President Joe Biden on Friday urged states and cities to use federal funds to invest in more cops, crisis responders and mental-health and substance-abuse programs to curb crime.
The president is expected to speak later in the day and ask local leaders to deploy leftover money from the American Rescue Plan, the Biden administration’s $1.9 trillion Covid-19 stimulus law, to help communities fight crime during the summer months.
Local governments have already used some $10 billion from the federal pandemic aid package to strengthen law enforcement and fund programs that aim to keep neighborhoods safer, senior administration officials told reporters.
The push comes as Biden tries to show an effort to address concerns about crime during a critical election year for his Democratic Party. Fear about crime and violence in the U.S. touched its highest level since 2016 in April, according to a Gallup poll. Some 53% of Americans now say they worry a “great deal” about lawbreaking.
Concerns among city residents have increased the most. More than half, or 58%, of urban respondents now say they worry a “great deal” about crime, up 9 percentage points from 2021.
A dramatic rise in gun violence has likely contributed to those polling trends. The firearm homicide rate in 2020 rose to its highest level in a quarter-century, the Centers for Disease Control and Prevention reported Tuesday.
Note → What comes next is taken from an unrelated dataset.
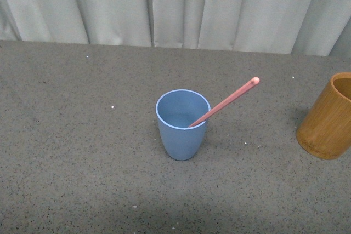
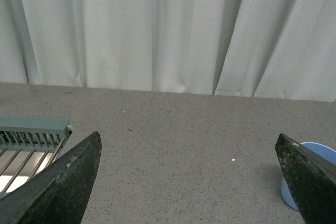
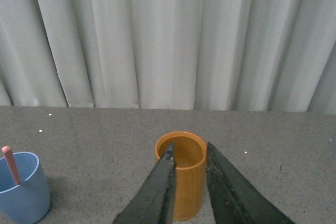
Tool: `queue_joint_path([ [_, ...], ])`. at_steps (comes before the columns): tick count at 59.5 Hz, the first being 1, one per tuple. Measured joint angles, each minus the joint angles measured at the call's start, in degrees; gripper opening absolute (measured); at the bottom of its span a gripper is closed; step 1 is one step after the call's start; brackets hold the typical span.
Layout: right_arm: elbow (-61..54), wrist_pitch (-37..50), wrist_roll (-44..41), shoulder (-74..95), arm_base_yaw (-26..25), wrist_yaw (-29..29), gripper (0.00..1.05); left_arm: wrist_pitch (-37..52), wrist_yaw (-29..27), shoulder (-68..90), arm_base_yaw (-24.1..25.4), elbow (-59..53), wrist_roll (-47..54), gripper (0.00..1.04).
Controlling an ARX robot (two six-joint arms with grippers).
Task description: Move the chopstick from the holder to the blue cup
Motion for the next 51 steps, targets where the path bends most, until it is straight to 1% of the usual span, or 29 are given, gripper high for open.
queue_joint_path([
  [4, 0.0, 0.0, 0.0, 0.0, 0.0, 0.0, 0.34, 0.0, 0.0, 0.0, 0.0, 0.0, 0.0, 0.98],
  [6, 0.0, 0.0, 0.0, 0.0, 0.0, 0.0, 0.41, 0.0, 0.0, 0.0, 0.0, 0.0, 0.0, 0.98],
  [9, 0.0, 0.0, 0.0, 0.0, 0.0, 0.0, 0.48, 0.0, 0.0, 0.0, 0.0, 0.0, 0.0, 0.98],
  [15, 0.0, 0.0, 0.0, 0.0, 0.0, 0.0, 0.69, 0.0, 0.0, 0.0, 0.0, 0.0, 0.0, 0.98],
  [16, 0.0, 0.0, 0.0, 0.0, 0.0, 0.0, 0.74, 0.0, 0.0, 0.0, 0.0, 0.0, 0.0, 0.98],
  [19, 0.0, 0.0, 0.0, 0.0, 0.0, 0.0, 0.85, 0.0, 0.0, 0.0, 0.0, 0.0, 0.0, 0.98],
  [24, 0.0, 0.0, 0.1, 0.0, 0.0, 0.0, 0.97, 0.0, 0.0, 0.0, 0.0, 0.0, 0.0, 0.98],
  [28, 0.0, 0.0, 0.0, 0.0, 0.0, 0.0, 0.94, 0.0, 0.0, 0.0, 0.0, 0.0, 0.0, 0.98],
  [51, 0.0, 0.0, 0.0, 0.0, 0.0, 0.0, 0.95, 0.0, 0.0, 0.0, 0.0, 0.0, 0.0, 0.98],
])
Democrats are split on how best to ensure safer communities. Progressives have in recent years called to slash police department budgets across the country in the wake of a string of high-profile killings of Black people by white officers.
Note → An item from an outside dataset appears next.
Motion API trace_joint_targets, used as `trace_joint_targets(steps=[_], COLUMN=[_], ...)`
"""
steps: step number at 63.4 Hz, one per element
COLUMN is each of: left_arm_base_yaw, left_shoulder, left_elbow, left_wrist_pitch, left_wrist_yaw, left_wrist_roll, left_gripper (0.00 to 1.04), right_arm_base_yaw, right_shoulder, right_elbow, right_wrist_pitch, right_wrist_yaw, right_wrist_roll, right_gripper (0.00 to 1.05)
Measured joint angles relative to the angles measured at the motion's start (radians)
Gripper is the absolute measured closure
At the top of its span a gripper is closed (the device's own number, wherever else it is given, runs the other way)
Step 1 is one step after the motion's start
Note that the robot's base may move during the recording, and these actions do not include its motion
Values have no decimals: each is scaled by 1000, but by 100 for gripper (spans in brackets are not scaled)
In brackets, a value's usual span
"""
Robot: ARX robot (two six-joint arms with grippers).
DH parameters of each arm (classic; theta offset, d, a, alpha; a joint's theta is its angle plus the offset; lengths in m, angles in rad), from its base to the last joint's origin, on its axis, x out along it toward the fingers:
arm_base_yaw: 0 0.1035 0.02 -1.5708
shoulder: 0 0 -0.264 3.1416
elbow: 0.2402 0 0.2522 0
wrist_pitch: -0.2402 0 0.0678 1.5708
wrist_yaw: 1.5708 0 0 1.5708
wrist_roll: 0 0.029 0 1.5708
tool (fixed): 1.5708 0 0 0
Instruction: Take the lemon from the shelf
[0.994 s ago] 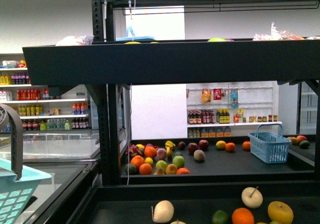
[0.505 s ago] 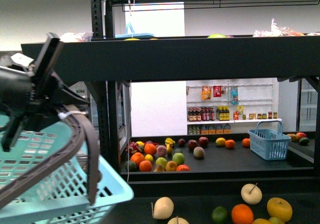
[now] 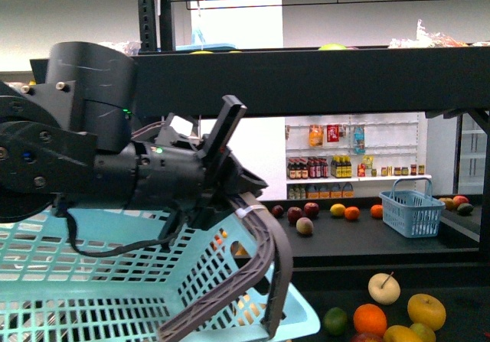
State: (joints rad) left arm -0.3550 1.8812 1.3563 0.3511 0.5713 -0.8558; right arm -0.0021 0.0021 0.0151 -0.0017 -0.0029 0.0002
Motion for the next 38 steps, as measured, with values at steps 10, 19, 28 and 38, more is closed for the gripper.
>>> trace_joint_targets(steps=[10, 19, 28, 38], left_arm_base_yaw=[-44, -89, -107, -109], left_shoulder=[55, 102, 118, 119], left_elbow=[69, 121, 134, 134], left_wrist_pitch=[2, 10, 8, 8], left_wrist_yaw=[-15, -23, -32, -38], left_wrist_roll=[-17, -42, -48, -54], left_gripper=[97, 97, 97, 97], right_arm_base_yaw=[0, 0, 0, 55], right_shoulder=[0, 0, 0, 63], right_elbow=[0, 0, 0, 41], right_wrist_pitch=[0, 0, 0, -119], right_wrist_yaw=[0, 0, 0, 173], right_wrist_roll=[0, 0, 0, 76], right_gripper=[2, 2, 2, 2])
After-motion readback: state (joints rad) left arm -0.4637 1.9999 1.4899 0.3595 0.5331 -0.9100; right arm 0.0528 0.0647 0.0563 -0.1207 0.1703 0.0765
More moderate Democrats, including Biden, have said better trained police forces are the key to safer communities. The president wants “more police officers on the beat for accountable community policing,” the White House said Friday.
The issue of how to reform police departments promises to play a key role in the 2022 midterm elections that will determine whether Democrats retain control of Congress. Many Republican candidates have found early success in polls through attacks on certain Democrats’ plans to gut police funding — which they view as dangerous.
Biden will meet Friday with local elected officials, chiefs of police and a community violence intervention expert representing U.S. cities that have used American Rescue Plan funds to fight crime.
The president will then offer public comments on those efforts and encourage other towns and cities to make their own investments, the White House said.
“President Biden believes that Americans deserve to feel safe no matter where they live,” the administration said. “He is committed to using every tool at his disposal to fight violent crime.”